A Federação Nacional dos Médicos (FNAM) considera os Centros de Elevado Desempenho, que o Governo quer criar na área da Obstetrícia e Ginecologia, um modelo “opaco, economicista e divisionista”, que fragiliza a formação dos internos.
Em comunicado, a FNAM, que se reuniu para analisar os diplomas relativos tanto a estes centros como às urgências regionais, acusa o Governo de “falta de transparência” e “má-fé negocial”, por não ter disponibilizado na íntegra os textos dos documentos, sublinhando que tal impede uma “análise técnica e jurídica séria”.
O Governo anunciou na semana passada a aprovação da criação dos Centros de Elevado Desempenho em Obstetrícia e Ginecologia, que deverão começar a funcionar em 2026 “a título experimental”, prevendo incentivos financeiros com base na produtividade e na qualidade dos cuidados.
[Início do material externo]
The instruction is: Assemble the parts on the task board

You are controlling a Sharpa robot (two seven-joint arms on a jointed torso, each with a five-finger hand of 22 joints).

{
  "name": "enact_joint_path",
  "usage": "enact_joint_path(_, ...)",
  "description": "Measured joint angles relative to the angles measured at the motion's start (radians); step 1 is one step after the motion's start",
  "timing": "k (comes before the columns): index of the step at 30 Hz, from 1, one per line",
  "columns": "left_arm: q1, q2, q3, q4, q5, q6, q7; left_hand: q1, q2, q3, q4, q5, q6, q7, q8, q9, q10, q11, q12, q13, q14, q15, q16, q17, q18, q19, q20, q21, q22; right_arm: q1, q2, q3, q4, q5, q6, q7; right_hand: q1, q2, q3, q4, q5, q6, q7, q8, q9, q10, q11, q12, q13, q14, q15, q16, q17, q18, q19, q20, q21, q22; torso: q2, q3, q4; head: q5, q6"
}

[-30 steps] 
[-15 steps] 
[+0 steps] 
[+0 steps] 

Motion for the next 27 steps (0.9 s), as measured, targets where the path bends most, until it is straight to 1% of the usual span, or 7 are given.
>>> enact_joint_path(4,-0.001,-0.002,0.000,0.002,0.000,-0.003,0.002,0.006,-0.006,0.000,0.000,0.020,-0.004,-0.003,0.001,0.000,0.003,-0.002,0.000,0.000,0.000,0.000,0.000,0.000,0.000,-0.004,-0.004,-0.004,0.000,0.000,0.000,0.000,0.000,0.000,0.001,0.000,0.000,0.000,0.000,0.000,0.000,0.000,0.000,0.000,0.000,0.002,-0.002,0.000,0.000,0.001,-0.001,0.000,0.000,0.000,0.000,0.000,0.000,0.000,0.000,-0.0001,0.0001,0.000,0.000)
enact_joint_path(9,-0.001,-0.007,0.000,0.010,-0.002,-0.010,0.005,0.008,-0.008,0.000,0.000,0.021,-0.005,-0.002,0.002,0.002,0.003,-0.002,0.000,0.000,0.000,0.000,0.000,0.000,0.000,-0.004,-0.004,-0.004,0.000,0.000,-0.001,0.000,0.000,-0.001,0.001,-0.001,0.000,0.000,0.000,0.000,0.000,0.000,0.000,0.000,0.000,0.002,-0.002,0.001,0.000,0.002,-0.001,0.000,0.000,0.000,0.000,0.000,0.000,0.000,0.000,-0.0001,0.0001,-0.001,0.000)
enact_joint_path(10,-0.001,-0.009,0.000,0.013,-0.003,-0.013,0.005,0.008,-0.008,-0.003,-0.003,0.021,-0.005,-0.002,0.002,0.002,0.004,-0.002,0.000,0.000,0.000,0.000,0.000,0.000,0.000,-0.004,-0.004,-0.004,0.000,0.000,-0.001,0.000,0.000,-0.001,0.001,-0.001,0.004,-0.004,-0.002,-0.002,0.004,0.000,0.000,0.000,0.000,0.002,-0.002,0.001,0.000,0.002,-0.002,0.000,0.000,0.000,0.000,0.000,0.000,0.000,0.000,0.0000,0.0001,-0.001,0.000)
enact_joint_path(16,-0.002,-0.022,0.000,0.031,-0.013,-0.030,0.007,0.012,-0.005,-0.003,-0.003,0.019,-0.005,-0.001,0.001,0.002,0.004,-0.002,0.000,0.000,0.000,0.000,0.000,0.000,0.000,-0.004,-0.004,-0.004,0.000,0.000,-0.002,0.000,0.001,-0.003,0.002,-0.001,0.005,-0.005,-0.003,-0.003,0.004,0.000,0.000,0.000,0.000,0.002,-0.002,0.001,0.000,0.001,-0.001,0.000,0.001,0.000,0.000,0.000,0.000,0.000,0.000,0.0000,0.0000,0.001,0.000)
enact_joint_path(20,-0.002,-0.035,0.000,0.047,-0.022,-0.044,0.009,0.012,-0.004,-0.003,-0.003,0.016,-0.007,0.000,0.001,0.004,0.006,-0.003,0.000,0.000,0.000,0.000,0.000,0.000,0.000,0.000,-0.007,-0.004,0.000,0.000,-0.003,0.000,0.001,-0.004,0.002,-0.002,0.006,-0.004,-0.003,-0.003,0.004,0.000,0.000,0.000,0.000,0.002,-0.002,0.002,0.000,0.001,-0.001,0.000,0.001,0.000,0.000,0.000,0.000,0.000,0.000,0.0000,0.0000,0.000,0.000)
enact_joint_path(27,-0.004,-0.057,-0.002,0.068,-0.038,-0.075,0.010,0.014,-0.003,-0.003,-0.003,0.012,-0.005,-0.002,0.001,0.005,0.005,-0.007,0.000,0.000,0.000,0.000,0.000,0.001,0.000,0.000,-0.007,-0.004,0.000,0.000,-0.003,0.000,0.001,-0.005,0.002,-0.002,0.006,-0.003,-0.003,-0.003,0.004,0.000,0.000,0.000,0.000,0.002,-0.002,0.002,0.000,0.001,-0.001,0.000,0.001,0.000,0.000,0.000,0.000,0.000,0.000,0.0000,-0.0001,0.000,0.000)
Segundo a informação divulgada, estes centros começarão a funcionar como projetos-piloto nas Unidades Locais de Saúde (ULS) de Santa Maria, Santo António, São João, Almada-Seixal, Loures-Odivelas e Maternidade Alfredo da Costa.
Para a FNAM, estes centros desvirtuam o princípio constitucional de acesso universal aos cuidados de saúde pois a proposta assenta numa premissa “profundamente errada” ao reorganizar a rede de urgências e serviços especializados em função da escassez de médicos.
“A rede de urgências deve ser adaptada às necessidades da população, não à falta de profissionais que o próprio Governo provocou com políticas desmotivadoras e desestruturantes”, refere a federação.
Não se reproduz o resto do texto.